- [WORK REQUEST] Starting at the top of the data and ending with the line that holds "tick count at", transcribe each line exactly; include both ends.

- [AVAILABLE RECORDS]
################

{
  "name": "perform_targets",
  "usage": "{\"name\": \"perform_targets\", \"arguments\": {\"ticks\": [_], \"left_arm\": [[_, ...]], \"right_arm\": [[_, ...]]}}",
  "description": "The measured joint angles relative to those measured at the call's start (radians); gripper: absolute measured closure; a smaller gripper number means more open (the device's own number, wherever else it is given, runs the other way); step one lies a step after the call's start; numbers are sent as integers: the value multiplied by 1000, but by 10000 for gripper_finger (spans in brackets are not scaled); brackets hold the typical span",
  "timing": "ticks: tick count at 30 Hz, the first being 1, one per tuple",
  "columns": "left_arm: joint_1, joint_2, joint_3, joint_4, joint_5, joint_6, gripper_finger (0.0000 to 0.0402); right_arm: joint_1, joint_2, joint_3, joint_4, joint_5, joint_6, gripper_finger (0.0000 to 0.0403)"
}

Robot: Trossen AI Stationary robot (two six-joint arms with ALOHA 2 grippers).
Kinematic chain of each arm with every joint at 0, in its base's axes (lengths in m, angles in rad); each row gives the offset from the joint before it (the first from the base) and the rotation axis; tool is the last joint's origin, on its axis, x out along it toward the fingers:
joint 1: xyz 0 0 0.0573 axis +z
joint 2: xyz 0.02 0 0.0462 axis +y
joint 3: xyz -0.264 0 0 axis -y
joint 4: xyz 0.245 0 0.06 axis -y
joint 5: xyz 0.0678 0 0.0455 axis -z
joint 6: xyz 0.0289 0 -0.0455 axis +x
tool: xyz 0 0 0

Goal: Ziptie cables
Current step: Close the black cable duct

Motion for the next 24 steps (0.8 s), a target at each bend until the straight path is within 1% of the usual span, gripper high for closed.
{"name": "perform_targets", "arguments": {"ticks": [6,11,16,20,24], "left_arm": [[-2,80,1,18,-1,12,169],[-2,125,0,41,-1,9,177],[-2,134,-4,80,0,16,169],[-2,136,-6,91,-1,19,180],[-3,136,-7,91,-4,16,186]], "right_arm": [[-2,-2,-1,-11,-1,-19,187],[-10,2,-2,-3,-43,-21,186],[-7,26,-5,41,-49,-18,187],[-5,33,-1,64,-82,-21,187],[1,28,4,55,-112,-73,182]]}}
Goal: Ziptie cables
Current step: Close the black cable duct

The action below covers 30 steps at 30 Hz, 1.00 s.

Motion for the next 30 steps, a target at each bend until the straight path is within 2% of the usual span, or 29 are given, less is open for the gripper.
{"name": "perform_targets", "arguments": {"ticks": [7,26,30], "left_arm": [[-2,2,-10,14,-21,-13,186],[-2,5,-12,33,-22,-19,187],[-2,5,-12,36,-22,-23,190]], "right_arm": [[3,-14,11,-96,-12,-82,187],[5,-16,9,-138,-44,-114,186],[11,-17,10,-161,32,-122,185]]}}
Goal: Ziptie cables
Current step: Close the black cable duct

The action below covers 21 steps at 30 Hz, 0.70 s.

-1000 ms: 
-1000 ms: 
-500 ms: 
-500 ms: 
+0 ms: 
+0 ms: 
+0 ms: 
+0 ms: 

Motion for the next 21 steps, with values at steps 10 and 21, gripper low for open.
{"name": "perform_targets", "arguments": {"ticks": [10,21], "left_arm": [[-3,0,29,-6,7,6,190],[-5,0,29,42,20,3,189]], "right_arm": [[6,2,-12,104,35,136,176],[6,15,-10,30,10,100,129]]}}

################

- [EXERCISE ANSWER]
{
  "name": "perform_targets",
  "usage": "{\"name\": \"perform_targets\", \"arguments\": {\"ticks\": [_], \"left_arm\": [[_, ...]], \"right_arm\": [[_, ...]]}}",
  "description": "The measured joint angles relative to those measured at the call's start (radians); gripper: absolute measured closure; a smaller gripper number means more open (the device's own number, wherever else it is given, runs the other way); step one lies a step after the call's start; numbers are sent as integers: the value multiplied by 1000, but by 10000 for gripper_finger (spans in brackets are not scaled); brackets hold the typical span",
  "timing": "ticks: tick count at 30 Hz, the first being 1, one per tuple",

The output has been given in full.